After several days of talks, Gov. Mark Dayton and leaders of the Senate DFL and House GOP struck deals on several slices of state spending Thursday. They decided that the public higher education system would get a spending increase over the next two years of $166 million to just over $3 billion total. Sen. Majority Leader Tom Bakk, DFL-Cook, said that probably would not be enough to extend the current tuition freeze at public colleges and universities.

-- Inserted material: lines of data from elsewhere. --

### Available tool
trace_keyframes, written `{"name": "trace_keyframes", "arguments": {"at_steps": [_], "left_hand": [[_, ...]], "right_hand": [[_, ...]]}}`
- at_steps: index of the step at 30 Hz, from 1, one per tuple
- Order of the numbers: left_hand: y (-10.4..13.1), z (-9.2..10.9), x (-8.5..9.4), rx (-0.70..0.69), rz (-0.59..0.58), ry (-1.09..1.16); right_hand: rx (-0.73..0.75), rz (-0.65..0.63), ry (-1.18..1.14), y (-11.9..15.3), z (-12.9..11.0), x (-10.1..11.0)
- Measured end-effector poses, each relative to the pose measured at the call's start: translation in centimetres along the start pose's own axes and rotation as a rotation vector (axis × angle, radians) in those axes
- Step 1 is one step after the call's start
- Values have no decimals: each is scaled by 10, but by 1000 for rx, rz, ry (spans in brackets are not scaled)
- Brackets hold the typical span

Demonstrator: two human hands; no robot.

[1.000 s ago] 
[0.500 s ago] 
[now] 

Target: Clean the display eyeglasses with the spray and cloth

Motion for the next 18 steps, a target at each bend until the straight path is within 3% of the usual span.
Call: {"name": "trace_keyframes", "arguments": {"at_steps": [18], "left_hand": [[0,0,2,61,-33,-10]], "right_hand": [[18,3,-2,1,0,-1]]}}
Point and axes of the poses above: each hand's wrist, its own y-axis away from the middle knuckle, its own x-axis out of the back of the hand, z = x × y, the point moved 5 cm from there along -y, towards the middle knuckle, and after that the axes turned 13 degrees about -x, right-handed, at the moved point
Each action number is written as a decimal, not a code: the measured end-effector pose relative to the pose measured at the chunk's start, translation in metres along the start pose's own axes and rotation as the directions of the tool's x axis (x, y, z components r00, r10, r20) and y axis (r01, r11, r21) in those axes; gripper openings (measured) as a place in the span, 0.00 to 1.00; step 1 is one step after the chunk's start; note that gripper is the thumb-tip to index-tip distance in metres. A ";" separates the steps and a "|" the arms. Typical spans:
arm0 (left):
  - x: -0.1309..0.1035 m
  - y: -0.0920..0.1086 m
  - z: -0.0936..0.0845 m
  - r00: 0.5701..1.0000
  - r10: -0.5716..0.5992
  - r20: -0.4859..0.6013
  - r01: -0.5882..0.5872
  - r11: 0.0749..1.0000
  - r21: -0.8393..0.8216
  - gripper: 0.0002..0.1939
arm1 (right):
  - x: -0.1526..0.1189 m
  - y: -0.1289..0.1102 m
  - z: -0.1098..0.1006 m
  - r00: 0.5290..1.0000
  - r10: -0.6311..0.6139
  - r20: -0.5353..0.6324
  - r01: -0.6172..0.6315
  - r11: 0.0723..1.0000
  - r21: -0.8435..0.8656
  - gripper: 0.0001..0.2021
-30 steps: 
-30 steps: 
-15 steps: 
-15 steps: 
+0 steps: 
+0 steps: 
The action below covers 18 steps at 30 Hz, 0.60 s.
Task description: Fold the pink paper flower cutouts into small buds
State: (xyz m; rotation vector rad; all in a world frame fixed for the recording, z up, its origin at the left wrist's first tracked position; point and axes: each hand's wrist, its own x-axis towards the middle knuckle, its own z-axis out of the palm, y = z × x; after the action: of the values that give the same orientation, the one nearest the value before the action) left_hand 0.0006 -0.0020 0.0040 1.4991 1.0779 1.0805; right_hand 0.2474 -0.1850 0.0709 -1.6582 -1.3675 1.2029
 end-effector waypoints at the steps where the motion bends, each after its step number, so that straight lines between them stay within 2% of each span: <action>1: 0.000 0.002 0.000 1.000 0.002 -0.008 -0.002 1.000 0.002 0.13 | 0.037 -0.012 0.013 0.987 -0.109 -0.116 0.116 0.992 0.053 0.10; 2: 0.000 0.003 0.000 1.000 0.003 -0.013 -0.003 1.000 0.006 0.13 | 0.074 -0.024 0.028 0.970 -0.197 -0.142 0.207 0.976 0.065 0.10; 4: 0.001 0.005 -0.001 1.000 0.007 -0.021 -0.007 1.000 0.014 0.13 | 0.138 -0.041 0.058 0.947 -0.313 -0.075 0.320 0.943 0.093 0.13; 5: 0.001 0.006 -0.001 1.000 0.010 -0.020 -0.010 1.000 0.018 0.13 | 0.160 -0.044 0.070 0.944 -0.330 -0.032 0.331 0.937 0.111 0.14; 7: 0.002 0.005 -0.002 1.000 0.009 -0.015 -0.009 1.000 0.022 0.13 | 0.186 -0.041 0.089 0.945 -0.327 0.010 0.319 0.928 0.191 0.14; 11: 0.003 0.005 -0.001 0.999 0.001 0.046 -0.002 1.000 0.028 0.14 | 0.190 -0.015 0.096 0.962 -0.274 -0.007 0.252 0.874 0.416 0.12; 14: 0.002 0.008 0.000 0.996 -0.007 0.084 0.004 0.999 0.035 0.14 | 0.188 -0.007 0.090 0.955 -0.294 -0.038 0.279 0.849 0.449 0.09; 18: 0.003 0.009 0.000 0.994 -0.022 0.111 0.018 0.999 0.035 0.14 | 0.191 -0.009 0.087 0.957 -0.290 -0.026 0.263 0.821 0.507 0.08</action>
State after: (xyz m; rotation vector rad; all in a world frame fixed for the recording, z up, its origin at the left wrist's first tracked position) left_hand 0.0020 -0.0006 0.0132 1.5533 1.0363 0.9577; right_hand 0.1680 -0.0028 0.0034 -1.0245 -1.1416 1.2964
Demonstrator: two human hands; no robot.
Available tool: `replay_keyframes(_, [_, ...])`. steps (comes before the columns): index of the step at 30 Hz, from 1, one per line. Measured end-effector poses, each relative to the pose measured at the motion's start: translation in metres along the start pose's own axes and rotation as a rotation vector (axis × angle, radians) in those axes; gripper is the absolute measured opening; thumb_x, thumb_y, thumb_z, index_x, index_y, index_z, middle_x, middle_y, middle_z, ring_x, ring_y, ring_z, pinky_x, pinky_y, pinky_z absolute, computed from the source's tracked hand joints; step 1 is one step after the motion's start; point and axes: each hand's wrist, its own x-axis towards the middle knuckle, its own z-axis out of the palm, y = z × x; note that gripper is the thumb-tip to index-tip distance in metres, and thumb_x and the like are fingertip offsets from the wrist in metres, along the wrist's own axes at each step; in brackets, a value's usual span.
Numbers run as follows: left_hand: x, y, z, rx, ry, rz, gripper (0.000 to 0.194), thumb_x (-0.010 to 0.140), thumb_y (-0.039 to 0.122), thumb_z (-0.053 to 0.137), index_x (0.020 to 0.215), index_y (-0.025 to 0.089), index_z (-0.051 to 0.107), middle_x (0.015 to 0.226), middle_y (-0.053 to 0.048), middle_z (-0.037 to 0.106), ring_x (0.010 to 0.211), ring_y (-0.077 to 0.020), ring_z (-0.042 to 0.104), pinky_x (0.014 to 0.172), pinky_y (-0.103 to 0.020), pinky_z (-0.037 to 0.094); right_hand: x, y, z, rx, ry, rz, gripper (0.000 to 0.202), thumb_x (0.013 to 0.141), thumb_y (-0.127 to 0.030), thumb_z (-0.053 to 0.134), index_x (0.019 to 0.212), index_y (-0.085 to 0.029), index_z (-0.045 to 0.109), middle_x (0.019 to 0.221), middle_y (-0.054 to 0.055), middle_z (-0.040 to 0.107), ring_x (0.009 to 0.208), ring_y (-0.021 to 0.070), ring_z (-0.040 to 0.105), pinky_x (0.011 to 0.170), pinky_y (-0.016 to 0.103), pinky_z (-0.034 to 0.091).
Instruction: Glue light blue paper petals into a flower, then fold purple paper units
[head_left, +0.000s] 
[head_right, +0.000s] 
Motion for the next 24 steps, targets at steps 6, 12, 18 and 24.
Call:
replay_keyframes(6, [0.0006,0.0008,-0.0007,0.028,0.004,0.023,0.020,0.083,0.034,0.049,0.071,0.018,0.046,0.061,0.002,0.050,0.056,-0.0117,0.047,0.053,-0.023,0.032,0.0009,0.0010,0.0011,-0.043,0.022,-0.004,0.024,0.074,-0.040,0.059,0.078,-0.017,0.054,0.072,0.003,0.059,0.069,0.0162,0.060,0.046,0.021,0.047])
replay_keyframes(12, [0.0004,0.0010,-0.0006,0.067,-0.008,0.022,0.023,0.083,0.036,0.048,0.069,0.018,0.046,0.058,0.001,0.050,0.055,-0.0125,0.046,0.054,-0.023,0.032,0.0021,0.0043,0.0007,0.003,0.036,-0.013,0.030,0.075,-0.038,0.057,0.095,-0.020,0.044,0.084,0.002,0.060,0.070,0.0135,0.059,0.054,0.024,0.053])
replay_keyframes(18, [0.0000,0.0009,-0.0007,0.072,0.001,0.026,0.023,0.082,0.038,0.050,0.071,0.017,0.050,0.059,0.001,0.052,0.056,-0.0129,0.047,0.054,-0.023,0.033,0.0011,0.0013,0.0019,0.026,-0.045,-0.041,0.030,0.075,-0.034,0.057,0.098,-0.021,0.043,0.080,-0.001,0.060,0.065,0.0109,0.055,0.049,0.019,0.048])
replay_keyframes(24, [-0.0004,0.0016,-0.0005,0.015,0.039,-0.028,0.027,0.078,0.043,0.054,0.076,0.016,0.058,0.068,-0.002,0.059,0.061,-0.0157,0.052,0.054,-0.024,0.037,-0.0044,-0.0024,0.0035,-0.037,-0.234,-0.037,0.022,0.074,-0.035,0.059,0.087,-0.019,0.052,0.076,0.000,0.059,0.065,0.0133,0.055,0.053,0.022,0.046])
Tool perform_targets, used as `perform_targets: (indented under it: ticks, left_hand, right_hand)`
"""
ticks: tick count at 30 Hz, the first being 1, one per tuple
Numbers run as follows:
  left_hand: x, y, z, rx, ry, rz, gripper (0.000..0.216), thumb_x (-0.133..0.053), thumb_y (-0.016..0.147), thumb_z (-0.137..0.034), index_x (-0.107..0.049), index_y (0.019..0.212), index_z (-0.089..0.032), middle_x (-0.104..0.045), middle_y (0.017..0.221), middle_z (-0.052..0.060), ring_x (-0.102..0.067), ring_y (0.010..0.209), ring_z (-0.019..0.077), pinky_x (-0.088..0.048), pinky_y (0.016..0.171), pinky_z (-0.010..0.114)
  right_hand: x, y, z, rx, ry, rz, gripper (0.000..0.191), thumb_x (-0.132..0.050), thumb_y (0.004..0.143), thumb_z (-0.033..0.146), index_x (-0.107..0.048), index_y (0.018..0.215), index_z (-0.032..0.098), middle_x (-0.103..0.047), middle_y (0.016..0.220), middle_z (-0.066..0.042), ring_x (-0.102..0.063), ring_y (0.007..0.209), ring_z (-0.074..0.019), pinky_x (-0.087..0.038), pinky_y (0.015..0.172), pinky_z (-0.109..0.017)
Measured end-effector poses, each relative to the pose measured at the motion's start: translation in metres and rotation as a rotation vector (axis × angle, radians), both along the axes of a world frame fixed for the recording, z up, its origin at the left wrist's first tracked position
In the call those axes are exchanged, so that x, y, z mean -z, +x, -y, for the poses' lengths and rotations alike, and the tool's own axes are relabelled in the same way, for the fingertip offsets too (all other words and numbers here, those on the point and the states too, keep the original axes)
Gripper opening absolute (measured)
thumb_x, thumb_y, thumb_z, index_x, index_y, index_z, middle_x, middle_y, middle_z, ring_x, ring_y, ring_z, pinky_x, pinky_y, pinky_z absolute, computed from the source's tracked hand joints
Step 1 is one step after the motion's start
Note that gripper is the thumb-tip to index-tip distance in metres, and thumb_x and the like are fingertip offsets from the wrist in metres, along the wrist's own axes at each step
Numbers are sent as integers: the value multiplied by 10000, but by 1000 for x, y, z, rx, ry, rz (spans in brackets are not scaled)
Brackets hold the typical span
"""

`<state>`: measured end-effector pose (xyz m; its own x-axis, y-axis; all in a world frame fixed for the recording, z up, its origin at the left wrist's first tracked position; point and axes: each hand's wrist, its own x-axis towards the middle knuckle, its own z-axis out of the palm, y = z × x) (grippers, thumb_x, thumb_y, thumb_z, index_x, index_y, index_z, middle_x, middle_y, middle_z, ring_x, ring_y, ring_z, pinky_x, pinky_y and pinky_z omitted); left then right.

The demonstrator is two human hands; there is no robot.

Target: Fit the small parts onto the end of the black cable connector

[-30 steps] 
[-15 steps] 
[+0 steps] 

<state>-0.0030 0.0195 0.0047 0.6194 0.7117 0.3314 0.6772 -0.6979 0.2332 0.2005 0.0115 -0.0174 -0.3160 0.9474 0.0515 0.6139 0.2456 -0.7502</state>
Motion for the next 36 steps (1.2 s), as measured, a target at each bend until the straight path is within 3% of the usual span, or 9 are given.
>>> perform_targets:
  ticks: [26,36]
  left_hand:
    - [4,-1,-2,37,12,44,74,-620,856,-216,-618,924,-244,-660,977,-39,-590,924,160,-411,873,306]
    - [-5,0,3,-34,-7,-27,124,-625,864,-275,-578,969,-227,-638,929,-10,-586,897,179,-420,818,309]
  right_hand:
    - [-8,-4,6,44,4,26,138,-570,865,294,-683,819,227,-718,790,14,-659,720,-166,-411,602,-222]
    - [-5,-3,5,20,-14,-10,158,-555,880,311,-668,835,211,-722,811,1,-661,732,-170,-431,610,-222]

The higher education agreement leaves room for $30 million to the University of Minnesota Medical School, designed to elevate its national reputation. Negotiators also struck a deal to appropriate just over $2 billion for the state courts system and public safety programs — an increase of $111 million over two years.

Dayton backed off an earlier threat to veto a high-profile bill to ban the State Lottery from offering lottery games online and selling instant-play tickets at gas station pumps. The Senate had approved it by a wide bipartisan vote earlier and the House followed suit on Thursday. Dayton vetoed a similar bill last year, but Dayton this year will allow it to become law without his signature, said Matt Swenson, his spokesman.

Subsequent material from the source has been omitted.